From 6a250274df084f9ede2dfa7887feb50534d4de8a Mon Sep 17 00:00:00 2001
From: Matthew Bonanni <mbonanni@redhat.com>
Date: Mon, 6 Oct 2025 15:27:52 -0400
Subject: [PATCH 7/9] Create AttentionConfig before ModelConfig to eliminate
 env var usage

Restructured the config creation order so that AttentionConfig is created
first, then passed to ModelConfig.
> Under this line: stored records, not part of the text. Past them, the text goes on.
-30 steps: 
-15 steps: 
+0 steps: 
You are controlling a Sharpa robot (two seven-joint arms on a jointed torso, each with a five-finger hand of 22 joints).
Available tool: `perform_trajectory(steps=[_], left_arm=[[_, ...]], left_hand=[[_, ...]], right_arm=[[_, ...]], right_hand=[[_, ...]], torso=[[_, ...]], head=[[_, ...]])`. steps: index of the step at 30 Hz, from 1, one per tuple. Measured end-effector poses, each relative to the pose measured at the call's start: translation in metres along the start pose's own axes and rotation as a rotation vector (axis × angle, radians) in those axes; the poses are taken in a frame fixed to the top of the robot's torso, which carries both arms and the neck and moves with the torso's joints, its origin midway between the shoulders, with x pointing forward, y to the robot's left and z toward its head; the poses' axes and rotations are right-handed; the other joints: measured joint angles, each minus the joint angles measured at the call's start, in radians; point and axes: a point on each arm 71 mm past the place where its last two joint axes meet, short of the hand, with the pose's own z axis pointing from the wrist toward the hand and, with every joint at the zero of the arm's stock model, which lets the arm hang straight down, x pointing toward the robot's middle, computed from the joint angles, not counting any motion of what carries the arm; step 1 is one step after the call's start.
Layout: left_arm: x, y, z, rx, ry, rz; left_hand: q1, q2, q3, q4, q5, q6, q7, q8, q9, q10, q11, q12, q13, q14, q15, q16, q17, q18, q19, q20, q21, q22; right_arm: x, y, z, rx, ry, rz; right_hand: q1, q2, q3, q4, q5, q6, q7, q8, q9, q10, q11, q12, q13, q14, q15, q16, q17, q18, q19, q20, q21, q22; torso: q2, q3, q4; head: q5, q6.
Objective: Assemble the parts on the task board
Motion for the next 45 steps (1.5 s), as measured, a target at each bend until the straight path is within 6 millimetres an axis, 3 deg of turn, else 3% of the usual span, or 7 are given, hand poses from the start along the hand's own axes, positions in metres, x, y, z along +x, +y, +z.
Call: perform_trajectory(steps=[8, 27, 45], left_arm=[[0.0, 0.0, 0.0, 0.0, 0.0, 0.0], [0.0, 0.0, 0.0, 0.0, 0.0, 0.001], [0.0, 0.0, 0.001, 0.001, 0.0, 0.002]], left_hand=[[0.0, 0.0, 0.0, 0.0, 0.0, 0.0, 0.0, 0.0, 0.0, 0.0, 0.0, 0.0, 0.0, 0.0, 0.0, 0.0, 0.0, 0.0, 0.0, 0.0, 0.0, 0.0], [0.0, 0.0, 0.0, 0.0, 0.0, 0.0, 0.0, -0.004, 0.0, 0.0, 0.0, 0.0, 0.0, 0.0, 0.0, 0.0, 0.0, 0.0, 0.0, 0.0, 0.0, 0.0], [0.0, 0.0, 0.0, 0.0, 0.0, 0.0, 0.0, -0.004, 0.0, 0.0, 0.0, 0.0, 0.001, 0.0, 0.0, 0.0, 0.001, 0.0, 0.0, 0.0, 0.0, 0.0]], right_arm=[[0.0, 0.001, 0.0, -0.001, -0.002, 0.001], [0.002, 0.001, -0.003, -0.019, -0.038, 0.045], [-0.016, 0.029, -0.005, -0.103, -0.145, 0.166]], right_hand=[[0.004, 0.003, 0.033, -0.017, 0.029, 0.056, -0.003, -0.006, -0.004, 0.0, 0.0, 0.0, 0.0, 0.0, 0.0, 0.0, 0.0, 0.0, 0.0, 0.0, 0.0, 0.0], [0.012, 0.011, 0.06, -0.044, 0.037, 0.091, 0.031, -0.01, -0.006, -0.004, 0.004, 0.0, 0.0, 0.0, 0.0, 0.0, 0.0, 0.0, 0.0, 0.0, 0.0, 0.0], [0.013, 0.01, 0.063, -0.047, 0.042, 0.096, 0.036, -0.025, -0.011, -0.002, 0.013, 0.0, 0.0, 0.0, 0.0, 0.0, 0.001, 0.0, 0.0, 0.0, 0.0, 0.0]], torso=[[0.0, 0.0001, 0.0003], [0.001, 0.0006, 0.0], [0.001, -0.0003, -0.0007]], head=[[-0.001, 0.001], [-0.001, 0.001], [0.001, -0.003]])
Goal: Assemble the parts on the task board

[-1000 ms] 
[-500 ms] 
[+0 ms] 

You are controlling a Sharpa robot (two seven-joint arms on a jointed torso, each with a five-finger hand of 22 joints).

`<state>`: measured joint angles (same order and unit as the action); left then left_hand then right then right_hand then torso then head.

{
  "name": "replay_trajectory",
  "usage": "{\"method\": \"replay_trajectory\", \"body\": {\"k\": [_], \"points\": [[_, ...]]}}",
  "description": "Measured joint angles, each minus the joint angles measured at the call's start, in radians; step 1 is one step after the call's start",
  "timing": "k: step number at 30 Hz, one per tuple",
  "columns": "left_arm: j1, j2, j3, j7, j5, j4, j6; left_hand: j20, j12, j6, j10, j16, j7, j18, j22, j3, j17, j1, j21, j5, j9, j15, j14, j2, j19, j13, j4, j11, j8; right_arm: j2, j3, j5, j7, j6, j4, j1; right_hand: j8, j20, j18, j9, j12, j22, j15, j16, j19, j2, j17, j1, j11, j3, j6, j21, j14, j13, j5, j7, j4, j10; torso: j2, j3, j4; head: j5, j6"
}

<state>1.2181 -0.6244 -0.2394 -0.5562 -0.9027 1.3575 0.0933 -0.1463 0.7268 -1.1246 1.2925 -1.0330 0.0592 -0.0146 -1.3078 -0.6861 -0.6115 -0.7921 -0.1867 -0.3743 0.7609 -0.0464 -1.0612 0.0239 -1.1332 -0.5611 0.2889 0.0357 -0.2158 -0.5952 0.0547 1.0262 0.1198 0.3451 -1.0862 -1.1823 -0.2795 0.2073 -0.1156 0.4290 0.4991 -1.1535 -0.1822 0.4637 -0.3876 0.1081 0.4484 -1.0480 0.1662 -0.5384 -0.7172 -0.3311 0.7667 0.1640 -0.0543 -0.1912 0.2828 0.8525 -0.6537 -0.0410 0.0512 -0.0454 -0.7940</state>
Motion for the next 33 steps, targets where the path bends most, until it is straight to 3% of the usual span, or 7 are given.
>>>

This allows ModelConfig to use
attention_config.backend instead of reading directly from envs.

Changes:
- create_engine_config(): Create AttentionConfig before ModelConfig
- create_model_config(): Accept optional attention_config parameter
- ModelConfig: Added attention_config field
- ModelConfig.__post_init__: Use self.attention_config.backend instead of
  envs.VLLM_ATTENTION_BACKEND

Benefits:
- Eliminated 2 more env var usages from ModelConfig
- AttentionConfig is now truly the single source of truth for attention backend
- Cleaner dependency flow: AttentionConfig -> ModelConfig -> VllmConfig

This completes the migration away from reading VLLM_ATTENTION_BACKEND
directly from environment variables in core config classes.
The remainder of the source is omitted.